Massachusetts National Guard set to deploy Wednesday to help unstaffed shelters
Massachusetts National Guard service members are scheduled to deploy Wednesday to emergency shelters across the state that are housing displaced and migrant families as part of an up to six-month call-up.
Gov. Maura Healey activated up to 250 members to serve more than 40 shelters that do not have contracted service providers. Uniformed troops will support logistics and administrative duties but the exact shelters they are serving will remain secret due to privacy concerns, a Healey spokesperson said.
The Guard activation is one of the few major moves Healey has taken under the state’s more than month-old state of emergency. The Healey spokesperson said the call-up is for up to six months, “however this is a rapidly evolving situation that will continue to be assessed.”

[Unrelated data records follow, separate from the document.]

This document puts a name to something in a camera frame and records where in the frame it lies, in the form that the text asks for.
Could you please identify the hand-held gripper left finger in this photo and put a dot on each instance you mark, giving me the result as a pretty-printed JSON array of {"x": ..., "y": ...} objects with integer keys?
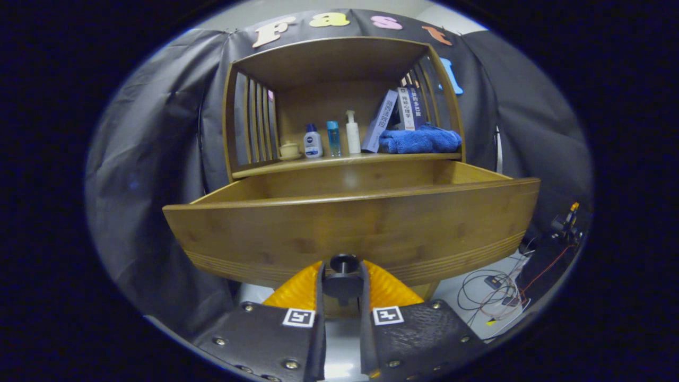
[{"x": 320, "y": 339}]

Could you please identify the clear blue bottle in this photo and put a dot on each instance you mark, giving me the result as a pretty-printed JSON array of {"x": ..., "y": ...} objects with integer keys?
[{"x": 333, "y": 138}]

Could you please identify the beige lidded teacup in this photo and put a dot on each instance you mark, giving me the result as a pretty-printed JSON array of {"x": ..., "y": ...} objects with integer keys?
[{"x": 289, "y": 150}]

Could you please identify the wooden drawer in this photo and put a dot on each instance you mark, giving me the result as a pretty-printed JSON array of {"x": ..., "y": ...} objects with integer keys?
[{"x": 345, "y": 228}]

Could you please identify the wooden countertop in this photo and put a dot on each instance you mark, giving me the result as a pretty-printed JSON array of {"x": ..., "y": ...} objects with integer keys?
[{"x": 318, "y": 162}]

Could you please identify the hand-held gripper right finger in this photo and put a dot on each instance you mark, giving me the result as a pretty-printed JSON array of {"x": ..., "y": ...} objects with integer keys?
[{"x": 366, "y": 339}]

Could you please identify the white pump bottle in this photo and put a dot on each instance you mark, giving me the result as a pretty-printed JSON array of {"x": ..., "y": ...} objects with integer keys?
[{"x": 353, "y": 135}]

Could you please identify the black round drawer knob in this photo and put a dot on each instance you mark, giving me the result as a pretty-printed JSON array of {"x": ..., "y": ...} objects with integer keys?
[{"x": 342, "y": 281}]

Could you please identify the wooden cabinet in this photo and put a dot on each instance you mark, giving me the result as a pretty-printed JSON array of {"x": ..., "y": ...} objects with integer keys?
[{"x": 329, "y": 63}]

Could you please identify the blue towel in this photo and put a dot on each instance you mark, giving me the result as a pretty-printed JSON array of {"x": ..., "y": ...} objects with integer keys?
[{"x": 421, "y": 140}]

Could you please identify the white bottle with blue cap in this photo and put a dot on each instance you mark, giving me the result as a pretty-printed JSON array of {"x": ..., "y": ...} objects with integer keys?
[{"x": 313, "y": 144}]

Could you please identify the black equipment with orange part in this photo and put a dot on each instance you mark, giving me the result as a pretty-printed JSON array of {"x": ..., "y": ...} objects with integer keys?
[{"x": 565, "y": 228}]

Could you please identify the pale purple book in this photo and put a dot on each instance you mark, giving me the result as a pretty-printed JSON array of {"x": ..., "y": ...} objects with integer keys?
[{"x": 379, "y": 122}]

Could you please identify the dark blue book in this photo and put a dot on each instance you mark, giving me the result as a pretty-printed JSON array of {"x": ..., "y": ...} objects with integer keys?
[{"x": 419, "y": 106}]

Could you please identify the white book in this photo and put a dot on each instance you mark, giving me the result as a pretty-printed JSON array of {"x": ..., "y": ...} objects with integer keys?
[{"x": 407, "y": 109}]

It was unclear Tuesday afternoon how many troops would mobilize at the outset of the call-up. Soldiers and airmen are being drawn from units across the state and the mission commander is Lt. Col. Patrick Donnelly, a Massachusetts National Guard spokesperson said.
“The Massachusetts National Guard’s role in the inter-agency response to support ongoing emergency shelter operations will expand to leverage our diverse and adaptable range of capabilities. The Guard is committed to ensure the safety and wellbeing of the residents of Massachusetts, and our emergency and domestic operation experience will add a wide array of options to assist those in need,” said Lt. Col. Donnelly, commander of “Task Force Shelter.”
The Guard spokesperson said service members were “receiving briefings on their expected tasks.”
Troops will assist with making sure food is delivered to hotels, arrange transportation for important appointments, help people access medical care, connect “clients” with child care items like diapers or baby formula, and help with enrolling children in local schools, a Guard spokesperson said.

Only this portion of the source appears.